Dans les domaines émergents, de l’économie du partage et du harcèlement en ligne à la sécurité des données, à l’IA et à la réglementation algorithmique, l’État chinois est un pionnier en matière de réglementation, démontrant également sa réceptivité potentielle aux préoccupations du public et de l’industrie concernant l’équilibre approprié entre innovation et sécurité. Les localités expérimentent des programmes pilotes tels que l’échange de droits d’émission de carbone et l’octroi de prestations de maternité quel que soit l’état civil. Les chercheurs publient des projets de loi pour influencer les décideurs. Plutôt qu’une bureaucratie immobilisée et surchargée par le contrôle des partis, l’État régulateur chinois semble toujours capable d’une gouvernance assez agile, bien que parfois apparemment chaotique.

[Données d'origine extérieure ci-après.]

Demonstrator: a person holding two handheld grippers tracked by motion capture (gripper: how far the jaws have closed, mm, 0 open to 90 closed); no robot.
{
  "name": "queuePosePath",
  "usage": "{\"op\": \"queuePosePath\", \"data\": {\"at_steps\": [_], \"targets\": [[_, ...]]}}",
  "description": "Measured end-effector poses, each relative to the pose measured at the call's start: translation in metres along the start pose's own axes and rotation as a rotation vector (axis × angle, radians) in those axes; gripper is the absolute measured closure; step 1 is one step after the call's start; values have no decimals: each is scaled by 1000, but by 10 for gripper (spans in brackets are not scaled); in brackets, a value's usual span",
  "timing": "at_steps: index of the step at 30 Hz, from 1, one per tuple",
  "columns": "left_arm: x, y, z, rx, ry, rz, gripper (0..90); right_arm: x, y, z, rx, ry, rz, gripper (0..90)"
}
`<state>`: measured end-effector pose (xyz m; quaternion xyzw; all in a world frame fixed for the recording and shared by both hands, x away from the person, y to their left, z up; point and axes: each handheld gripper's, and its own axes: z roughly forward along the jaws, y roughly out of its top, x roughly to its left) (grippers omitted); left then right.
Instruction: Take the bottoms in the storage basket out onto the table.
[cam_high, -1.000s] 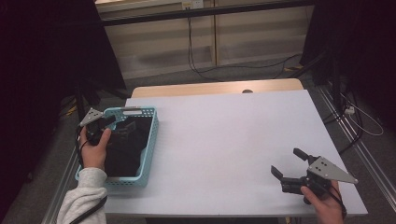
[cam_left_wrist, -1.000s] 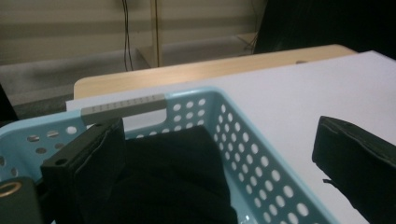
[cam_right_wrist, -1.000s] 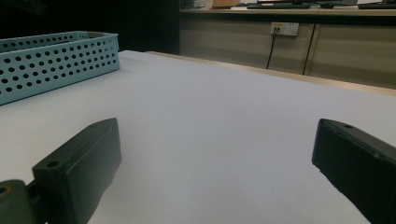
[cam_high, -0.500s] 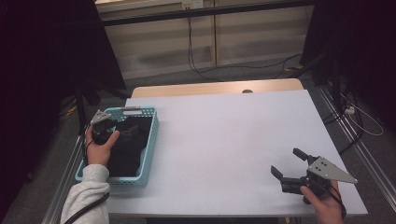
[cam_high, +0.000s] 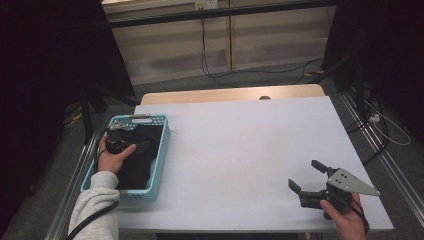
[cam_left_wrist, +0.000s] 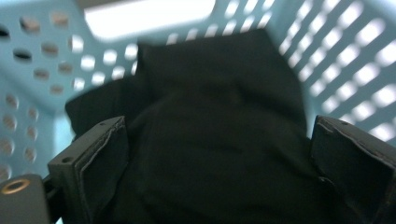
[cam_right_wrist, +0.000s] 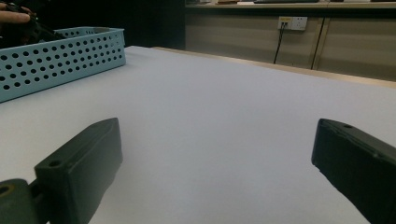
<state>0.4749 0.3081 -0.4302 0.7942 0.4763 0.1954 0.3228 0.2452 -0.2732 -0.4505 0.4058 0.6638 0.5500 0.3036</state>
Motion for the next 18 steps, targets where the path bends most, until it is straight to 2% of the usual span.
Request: {"op": "queuePosePath", "data": {"at_steps": [2,4,6,8,13,15,17,18], "targets": [[1,-1,1,7,1,10,55,0,0,0,1,0,0,10],[2,-5,3,2,-3,0,55,0,0,0,-1,3,2,11],[5,-10,8,43,17,11,52,1,0,0,-2,5,-1,11],[6,-11,8,55,25,9,52,1,0,0,1,6,1,11],[10,-16,12,91,22,-37,14,0,0,0,-1,9,5,12],[11,-18,14,98,8,-65,2,1,0,0,2,10,7,13],[11,-18,14,103,1,-66,0,1,0,0,3,12,0,13],[11,-20,14,101,-7,-85,0,1,0,0,3,12,-1,13]]}}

Malgré l’évidence selon laquelle l’idéologie oriente la prise de décision chinoise à un degré sans précédent, les responsables de l’État chinois sont toujours censés assurer la croissance économique et la stabilité sociale. Les impératifs bureaucratiques, la concurrence et les pressions locales ont inévitablement un impact sur la mise en œuvre des politiques, même sous la direction d’un parti.
Bien que les entités étatiques soient soumises à la surveillance directe des institutions du parti par le biais de comités internes et externes du parti et des exigences de reporting du PCC, et généralement dirigées par des membres du parti qui font également office de fonctionnaires de l’État, ce sont des institutions administratives. Le droit administratif chinois exige la divulgation des informations détenues par le gouvernement, la participation du public à l’élaboration des règles et la responsabilité par le biais d’appels et de poursuites contre les entités étatiques. Ces institutions de « bonne gouvernance », même lorsqu’elles sont imparfaitement mises en œuvre, promeuvent des attentes et des pratiques qui apportent des avantages actuels, notamment un certain degré de réactivité et d’innovation, et fournissent au peuple chinois les outils nécessaires pour mieux gérer les changements politiques que l’avenir pourrait apporter.
Certes, l’État chinois continue de faire face à de sérieux défis, dont certains sont imputables à sa propre gestion maladroite. Mais pour l’instant, l’État chinois perdure.